» **Problem statement**: Could you say how many lines in the records include "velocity"? Please give the number by itself.

◆ ◆ ◆ ◆ ◆

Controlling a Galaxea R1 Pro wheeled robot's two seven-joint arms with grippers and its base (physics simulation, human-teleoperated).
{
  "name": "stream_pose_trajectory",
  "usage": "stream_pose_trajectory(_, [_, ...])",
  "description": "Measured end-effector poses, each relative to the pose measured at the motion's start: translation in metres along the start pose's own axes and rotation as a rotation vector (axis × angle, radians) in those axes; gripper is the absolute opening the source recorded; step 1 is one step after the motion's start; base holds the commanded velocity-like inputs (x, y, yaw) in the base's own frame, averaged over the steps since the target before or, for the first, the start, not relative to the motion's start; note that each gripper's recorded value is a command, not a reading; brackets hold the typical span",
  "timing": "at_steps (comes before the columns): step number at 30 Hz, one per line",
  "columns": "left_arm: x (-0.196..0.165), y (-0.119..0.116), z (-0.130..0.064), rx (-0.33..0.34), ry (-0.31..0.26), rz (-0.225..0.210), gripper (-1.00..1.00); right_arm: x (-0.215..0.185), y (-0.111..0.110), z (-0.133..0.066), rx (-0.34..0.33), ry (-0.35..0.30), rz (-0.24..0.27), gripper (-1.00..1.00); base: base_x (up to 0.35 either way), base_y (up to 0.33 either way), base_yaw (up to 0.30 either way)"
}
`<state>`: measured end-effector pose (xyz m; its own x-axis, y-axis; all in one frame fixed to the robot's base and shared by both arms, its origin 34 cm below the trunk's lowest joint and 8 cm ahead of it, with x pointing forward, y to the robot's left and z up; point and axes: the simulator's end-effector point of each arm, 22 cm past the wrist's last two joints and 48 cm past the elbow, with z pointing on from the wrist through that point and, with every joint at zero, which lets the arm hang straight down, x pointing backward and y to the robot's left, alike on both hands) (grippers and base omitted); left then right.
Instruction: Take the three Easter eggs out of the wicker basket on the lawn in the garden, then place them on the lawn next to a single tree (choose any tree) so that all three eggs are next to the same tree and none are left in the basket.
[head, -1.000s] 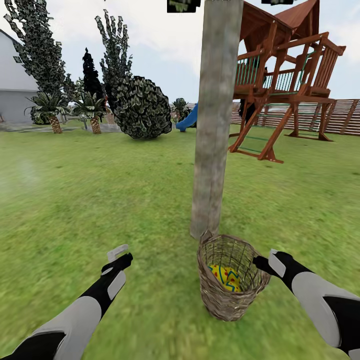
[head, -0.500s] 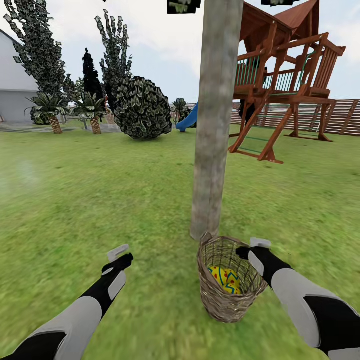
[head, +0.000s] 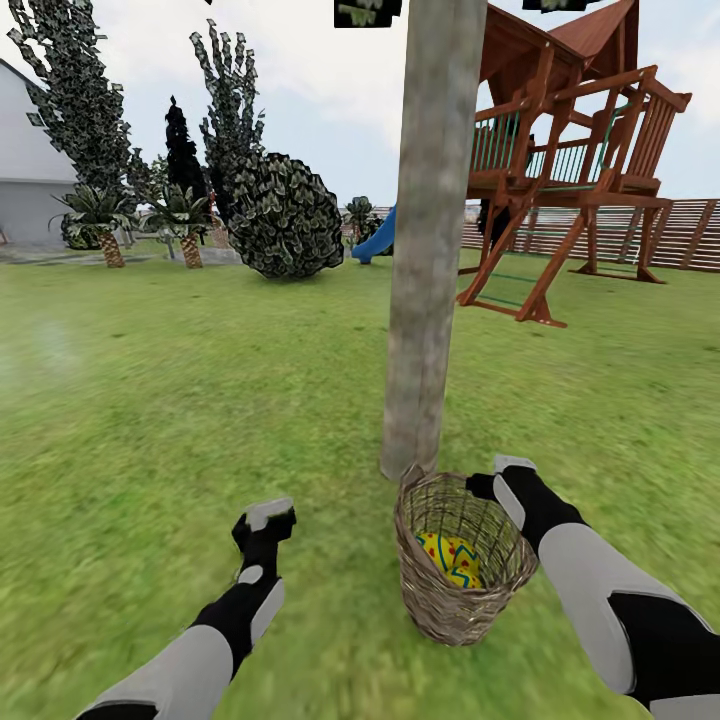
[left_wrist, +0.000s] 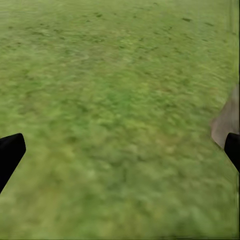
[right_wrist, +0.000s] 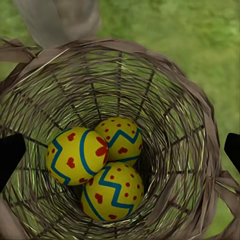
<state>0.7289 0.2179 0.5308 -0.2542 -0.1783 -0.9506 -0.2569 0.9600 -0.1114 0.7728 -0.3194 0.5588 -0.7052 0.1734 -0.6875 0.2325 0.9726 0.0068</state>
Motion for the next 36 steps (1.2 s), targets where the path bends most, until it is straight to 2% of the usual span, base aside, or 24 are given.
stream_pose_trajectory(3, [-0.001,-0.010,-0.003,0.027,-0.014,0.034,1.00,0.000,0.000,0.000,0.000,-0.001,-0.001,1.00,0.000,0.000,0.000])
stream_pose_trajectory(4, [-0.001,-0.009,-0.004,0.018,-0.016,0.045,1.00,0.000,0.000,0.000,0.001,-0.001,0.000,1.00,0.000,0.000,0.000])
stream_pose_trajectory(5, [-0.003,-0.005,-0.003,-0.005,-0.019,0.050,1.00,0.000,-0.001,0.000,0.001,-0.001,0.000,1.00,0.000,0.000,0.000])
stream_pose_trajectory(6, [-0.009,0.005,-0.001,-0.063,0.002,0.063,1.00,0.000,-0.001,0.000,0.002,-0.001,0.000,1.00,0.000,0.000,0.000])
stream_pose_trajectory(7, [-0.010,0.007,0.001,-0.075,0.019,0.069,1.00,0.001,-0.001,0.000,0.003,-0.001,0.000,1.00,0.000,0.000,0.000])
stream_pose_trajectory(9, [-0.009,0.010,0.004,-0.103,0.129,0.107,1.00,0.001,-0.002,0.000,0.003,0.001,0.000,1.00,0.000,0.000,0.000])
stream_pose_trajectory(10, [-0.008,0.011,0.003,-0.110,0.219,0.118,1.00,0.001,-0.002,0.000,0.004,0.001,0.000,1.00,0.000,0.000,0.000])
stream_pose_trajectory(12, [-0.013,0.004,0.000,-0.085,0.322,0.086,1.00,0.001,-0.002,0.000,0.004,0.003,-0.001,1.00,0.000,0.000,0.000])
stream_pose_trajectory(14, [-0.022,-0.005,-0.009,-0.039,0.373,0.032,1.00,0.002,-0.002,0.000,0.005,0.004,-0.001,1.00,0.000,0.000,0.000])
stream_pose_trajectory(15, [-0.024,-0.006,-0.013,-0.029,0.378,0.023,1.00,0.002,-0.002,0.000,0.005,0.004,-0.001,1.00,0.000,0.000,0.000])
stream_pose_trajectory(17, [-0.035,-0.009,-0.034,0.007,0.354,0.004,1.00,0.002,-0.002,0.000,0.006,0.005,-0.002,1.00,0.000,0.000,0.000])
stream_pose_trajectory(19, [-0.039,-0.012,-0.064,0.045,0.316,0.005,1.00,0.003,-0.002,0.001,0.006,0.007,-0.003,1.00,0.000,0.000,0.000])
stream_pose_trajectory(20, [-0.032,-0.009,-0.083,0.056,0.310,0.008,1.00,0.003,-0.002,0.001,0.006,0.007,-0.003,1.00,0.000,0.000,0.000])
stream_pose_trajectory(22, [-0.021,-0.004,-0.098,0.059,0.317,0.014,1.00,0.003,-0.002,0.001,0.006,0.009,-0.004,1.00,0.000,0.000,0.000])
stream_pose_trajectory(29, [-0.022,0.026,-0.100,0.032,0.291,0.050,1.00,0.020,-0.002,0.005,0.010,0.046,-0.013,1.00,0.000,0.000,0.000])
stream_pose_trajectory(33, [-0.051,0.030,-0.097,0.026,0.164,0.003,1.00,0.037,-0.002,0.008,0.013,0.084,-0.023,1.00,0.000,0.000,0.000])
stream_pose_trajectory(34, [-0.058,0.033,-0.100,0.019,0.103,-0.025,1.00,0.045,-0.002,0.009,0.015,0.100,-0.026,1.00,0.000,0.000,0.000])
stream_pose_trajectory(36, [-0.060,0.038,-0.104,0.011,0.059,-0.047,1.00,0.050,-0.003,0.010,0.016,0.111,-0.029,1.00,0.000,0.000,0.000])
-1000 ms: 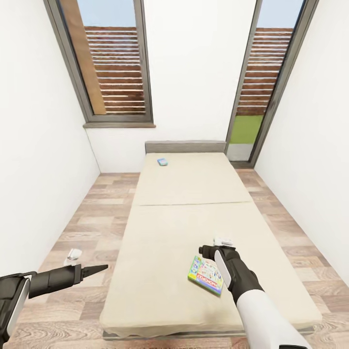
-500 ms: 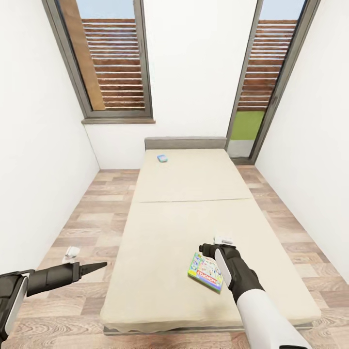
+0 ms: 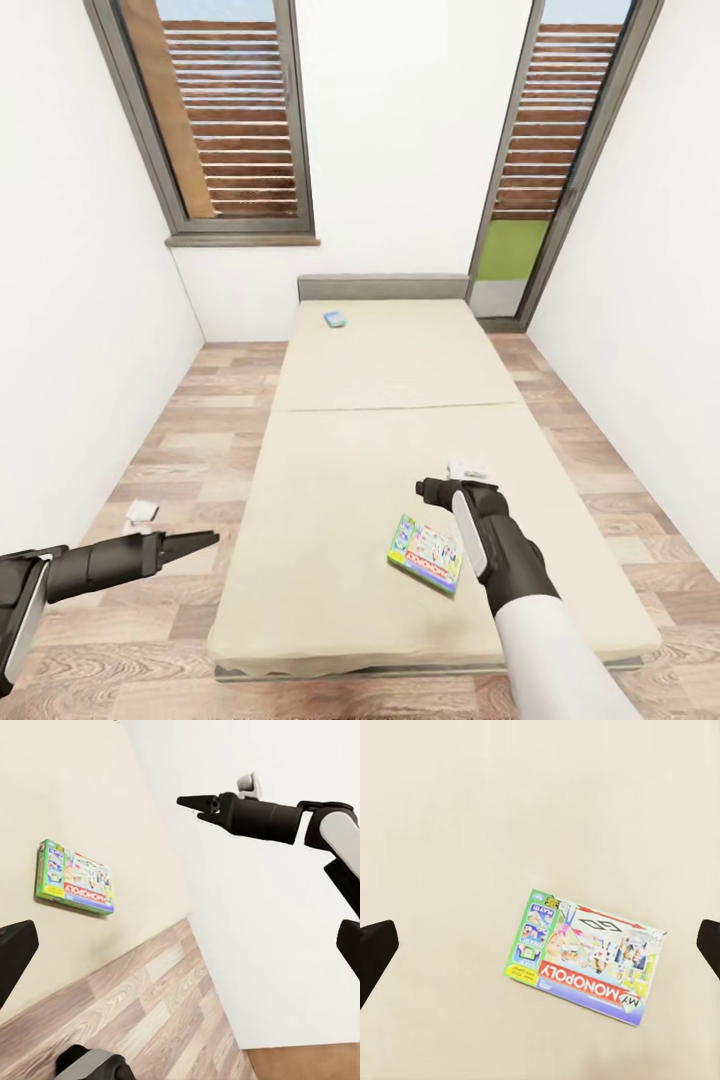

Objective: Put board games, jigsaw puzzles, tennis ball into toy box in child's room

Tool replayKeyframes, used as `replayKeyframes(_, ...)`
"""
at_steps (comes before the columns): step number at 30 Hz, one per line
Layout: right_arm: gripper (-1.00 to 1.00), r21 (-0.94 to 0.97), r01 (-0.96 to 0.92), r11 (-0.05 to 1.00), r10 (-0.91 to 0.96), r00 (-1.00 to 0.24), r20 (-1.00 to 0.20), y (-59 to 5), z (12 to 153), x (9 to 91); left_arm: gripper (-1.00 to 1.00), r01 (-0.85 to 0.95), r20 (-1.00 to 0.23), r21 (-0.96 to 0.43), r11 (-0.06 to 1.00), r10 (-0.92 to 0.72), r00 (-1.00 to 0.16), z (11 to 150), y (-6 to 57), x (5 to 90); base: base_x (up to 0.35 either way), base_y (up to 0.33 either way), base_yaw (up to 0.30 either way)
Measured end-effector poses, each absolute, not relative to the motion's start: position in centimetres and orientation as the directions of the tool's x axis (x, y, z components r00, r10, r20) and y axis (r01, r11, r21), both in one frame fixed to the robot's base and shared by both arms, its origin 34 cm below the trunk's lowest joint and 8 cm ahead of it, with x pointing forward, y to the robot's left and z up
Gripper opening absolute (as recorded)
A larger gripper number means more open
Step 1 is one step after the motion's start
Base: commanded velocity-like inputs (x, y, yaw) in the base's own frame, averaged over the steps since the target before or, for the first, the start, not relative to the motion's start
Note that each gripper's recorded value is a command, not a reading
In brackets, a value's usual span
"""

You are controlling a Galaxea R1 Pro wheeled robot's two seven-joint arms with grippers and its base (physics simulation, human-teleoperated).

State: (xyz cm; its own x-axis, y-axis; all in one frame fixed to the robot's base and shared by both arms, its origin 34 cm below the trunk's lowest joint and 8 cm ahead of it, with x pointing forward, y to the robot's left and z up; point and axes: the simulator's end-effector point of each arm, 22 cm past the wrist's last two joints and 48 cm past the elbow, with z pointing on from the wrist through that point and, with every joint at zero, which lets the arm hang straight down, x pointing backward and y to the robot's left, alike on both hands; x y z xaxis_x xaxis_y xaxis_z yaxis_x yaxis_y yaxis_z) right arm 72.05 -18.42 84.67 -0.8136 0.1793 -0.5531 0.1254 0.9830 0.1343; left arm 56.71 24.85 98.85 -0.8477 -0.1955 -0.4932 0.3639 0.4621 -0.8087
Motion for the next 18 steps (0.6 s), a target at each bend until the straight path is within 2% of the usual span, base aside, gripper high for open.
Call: replayKeyframes(18,1.0,0.126,0.086,0.988,0.142,-0.826,-0.546,-17.1,83.9,72.1,1.0,0.344,-0.473,-0.819,0.459,-0.201,-0.858,97.6,24.9,56.7,0.0,0.0,0.0)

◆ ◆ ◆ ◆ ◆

» **Solution to the problem**: 2